I think you can actually fit one model that can capture both upward and downward trends and there is no need to split your data (unnecessary) resulting in two models. In the following codes I have consiered an ARIMA model (red line) as well as plynomial regression of degree 2 (blue line). I fitted these model just as an example. Sometimes you actually need to split your data (See Nick's comment).

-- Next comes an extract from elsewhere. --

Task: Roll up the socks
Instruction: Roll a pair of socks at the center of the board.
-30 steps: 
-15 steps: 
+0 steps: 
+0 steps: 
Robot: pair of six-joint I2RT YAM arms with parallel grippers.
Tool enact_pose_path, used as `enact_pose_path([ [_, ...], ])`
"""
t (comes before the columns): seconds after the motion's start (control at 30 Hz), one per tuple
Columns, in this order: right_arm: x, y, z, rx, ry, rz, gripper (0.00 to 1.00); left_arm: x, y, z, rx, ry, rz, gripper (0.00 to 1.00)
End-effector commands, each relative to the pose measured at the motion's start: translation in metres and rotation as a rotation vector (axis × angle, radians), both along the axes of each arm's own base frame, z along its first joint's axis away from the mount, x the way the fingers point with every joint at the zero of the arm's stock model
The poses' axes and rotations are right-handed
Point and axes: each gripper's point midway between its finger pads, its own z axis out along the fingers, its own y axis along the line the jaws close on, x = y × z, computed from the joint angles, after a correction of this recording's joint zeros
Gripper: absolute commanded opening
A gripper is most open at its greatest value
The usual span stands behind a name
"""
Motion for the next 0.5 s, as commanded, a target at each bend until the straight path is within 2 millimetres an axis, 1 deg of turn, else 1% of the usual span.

> x=0:40 > y=-(x-20)^2+rnorm(length(x),0,15) > plot(x,y) > library(forecast) > f=auto.arima(y) > summary(f) Series: y ARIMA(0,2,2) Coefficients: ma1 ma2 -1.4522 0.7282 s.e. 0.1240 0.1156 sigma^2 estimated as 451.2: log likelihood=-175.89 AIC=357.78 AICc=358.46 BIC=362.77 Training set error measures: ME RMSE MAE MPE MAPE MASE Training set -6.162264 20.71692 16.32124 30.21502 52.33051 0.1559912 > lines(fitted(f),col="red") > f2=lm(y~x+I(x^2)) > summary(f2) Call: lm(formula = y ~ x + I(x^2)) Residuals: Min 1Q Median 3Q Max -40.465 -8.068 2.406 9.482 23.517 Coefficients: Estimate Std. Error t value Pr(>|t|) (Intercept) -401.88742 6.64150 -60.51 <2e-16 *** x 39.38738 0.76813 51.28 <2e-16 *** I(x^2) -0.97488 0.01857 -52.51 <2e-16 *** --- Signif. codes: 0 ‘***’ 0.001 ‘**’ 0.01 ‘*’ 0.05 ‘.’ 0.1 ‘ ’ 1 Residual standard error: 14.87 on 38 degrees of freedom Multiple R-squared: 0.9864, Adjusted R-squared: 0.9857 F-statistic: 1381 on 2 and 38 DF, p-value: < 2.2e-16 > lines(fitted(f2),col="blue") >
Such time series are usually hard to model using ARIMA. But I suggest you plot the ACf and PACF of the series and see. It may require differencing. You can also test to see if the variance is constant; if it is not you transform. Once the data is stationary you can make sense out of it.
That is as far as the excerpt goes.